On 12 September 2014, a six-figure sponsorship deal was struck that saw the stadium renamed as The Indodrill Stadium. However, supporters of the club continue to call it Recreation Park, Recreation Grounds or "The Recs". In June 2016, it was announced that from the 2016–17 season, Alloa would ground share with Lowland Football League side BSC Glasgow, while the latter continued to work towards their goal of having their own facility.

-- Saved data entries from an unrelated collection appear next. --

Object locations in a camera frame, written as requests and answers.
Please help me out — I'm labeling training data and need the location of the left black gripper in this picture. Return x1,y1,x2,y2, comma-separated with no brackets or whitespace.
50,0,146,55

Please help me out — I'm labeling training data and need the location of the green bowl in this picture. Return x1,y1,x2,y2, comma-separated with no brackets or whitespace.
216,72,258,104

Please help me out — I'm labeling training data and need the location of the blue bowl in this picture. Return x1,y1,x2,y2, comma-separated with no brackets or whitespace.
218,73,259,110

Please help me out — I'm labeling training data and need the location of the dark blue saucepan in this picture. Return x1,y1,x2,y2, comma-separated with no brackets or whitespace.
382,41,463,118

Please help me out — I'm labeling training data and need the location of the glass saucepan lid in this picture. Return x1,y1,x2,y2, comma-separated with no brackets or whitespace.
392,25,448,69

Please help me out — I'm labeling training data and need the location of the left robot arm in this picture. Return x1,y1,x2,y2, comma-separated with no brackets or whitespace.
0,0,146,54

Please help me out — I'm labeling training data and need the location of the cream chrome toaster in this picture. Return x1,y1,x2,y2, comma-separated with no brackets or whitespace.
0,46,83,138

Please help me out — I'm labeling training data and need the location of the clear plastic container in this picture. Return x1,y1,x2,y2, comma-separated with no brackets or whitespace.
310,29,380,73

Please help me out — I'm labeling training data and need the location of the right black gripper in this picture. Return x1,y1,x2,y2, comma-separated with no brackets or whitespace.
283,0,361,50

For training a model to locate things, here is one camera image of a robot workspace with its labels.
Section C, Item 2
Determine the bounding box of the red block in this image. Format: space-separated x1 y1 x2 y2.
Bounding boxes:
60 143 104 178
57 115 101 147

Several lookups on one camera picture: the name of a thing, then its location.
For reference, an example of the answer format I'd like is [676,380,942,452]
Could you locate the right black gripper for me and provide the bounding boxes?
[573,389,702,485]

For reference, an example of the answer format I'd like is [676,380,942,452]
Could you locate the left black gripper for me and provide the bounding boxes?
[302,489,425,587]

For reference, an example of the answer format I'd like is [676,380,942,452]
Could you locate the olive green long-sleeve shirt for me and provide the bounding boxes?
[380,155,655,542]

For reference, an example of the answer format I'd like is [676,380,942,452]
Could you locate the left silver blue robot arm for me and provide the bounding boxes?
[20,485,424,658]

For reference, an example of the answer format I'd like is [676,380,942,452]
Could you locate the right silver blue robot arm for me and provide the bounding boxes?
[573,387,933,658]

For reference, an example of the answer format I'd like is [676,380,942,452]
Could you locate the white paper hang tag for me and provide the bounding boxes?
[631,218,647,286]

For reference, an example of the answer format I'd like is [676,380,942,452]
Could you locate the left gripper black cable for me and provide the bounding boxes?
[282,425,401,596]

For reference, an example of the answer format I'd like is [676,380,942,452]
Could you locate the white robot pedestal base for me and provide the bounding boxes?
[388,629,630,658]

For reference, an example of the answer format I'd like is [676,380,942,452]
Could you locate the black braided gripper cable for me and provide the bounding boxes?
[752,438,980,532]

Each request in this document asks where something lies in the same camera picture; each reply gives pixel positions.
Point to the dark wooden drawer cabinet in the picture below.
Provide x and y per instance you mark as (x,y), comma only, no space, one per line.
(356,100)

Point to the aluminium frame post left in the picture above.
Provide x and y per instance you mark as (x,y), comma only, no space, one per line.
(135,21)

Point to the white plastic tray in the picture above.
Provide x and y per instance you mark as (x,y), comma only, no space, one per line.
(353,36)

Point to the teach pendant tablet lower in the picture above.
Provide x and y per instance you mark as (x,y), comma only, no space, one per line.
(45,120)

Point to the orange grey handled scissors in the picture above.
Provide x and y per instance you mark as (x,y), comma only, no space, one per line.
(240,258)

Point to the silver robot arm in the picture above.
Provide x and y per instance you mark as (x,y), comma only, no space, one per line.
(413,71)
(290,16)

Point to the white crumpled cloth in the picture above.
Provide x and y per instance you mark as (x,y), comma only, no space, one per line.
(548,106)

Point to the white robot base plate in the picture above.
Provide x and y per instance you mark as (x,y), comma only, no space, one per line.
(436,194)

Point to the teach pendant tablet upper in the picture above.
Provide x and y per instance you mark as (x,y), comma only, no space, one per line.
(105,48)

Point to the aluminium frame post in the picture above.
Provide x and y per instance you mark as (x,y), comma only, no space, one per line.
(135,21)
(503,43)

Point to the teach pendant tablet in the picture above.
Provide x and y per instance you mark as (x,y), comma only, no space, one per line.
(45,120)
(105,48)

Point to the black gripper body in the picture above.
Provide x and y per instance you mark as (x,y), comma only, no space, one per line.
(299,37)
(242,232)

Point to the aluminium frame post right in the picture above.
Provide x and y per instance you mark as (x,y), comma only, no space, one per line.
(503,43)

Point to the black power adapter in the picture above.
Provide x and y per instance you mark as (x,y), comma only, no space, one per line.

==Structure and facilities==
Recreation Park has two seated stands, one on each side, totalling 919 seats. The main stand, which has just over 400 seats, runs approximately half the length of the pitch and is raised above ground level. The other stand, on the Hilton Road Side, is used by away team supporters. The rest of the ground is open terracing, apart from a small cover at the Clackmannan Road End. The Ochil Hills are clearly visible behind the Railway End of the ground. Since 2007, an artificial pitch has been used at Recreation Park. The 3G surface was replaced in 2016 with upgraded MX TriMension technology. Between July and early August 2025 the pitch will be relaid with a Vertex Core Prime surface meeting FIFA Quality Pro criteria.

==Transport==
Alloa railway station, which is within walking distance of Recreation Park, reopened in May 2008. It is served by trains on the Croy Line from Glasgow Queen Street and Stirling. Recreation Park is situated on the A907 road (Clackmannan Road), which runs between Stirling and Dunfermline. Street parking is available in the surrounding area.